The ecommerce giant has filed a patent to use photos or videos of a user’s face as a way to approve their online purchases.
“While many conventional approaches rely on password entry for user authentication, these passwords can be stolen or discovered by other persons who can impersonate the user for any of a variety of tasks,” the patent application reads.
The plan is not without its challenges. Although your face cannot be “stolen” or guessed at by hackers, like a password can, facial recognition systems can be spoofed by holding up a photo of a person, rather than their real face.
To avoid this, Amazon has patented a two-step system that takes two pictures to confirm a user’s identity.

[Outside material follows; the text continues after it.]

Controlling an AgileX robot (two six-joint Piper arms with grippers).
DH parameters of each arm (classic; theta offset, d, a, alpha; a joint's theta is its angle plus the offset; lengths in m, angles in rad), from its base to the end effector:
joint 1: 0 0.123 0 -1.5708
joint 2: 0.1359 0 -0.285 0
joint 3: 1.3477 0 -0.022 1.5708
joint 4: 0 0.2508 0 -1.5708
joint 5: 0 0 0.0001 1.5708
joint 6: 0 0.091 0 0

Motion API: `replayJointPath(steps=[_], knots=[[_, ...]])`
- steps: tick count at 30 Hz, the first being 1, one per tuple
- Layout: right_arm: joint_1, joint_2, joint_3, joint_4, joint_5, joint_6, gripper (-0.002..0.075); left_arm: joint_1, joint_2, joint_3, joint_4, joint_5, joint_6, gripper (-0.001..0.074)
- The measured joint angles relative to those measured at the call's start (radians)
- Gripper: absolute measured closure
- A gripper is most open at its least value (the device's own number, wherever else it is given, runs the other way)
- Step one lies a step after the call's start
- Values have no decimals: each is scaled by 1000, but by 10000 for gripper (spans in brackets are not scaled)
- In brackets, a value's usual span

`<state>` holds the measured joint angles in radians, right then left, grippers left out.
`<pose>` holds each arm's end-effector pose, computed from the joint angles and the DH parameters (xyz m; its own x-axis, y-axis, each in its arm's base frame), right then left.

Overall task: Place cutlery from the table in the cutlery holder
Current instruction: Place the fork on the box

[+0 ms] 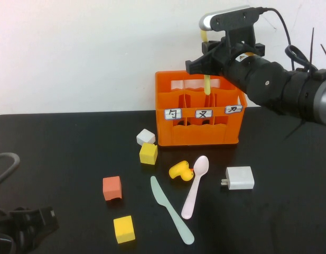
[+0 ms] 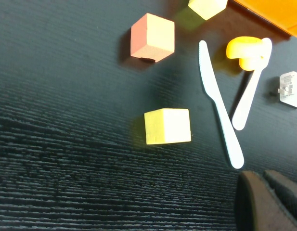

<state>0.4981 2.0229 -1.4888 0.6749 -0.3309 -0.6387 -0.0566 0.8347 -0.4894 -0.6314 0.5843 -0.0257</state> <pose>0.4317 0.2138 0.2551 -0.1641 -0.0791 -0.9833 -0.2910 0.9563 -0.0283 0.1482 -0.0381 0.2568 -0.7290 -0.4724 -0.4953 -0.1235 0.8026 -0.5836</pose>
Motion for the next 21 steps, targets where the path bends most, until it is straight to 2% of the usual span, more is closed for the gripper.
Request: replayJointPath(steps=[16, 21], knots=[[0, 68, 0, -130, -68, 8, 681, 0, 0, 0, 0, 8, 0, 736], [0, 100, 0, -231, -118, 108, 681, 0, 0, 0, 0, 8, 8, 736]])
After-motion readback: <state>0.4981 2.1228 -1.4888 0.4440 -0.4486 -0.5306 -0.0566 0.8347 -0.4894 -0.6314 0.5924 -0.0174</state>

The first selfie will establish your identity, while the second selfie will avoid spoofs. For this second step, your phone or computer will “prompt the user to perform certain actions, motions, or gestures, such as to smile, blink, or tilt his or her head,” in order to verify that a living, physical person is unlocking the Amazon account.
The selfie “password” has been adopted by a wave of e-commerce and financial services companies, as a more secure and efficient alternative to passwords.
Studies have found that more than one in five people use the same password for everything, while 58 per cent use a handful of passwords, with small variations, across accounts.
Last month, Mastercard confirmed it would accept selfies and fingerprints instead of account passwords in the UK. Microsoft Windows 10 and Android smartphones both already allow users to unlock their phones by looking at the camera.
Smart wallets such as Apple Pay, Samsung Pay and Android Pay have also started to let consumers pay for things using the fingerprint scanner.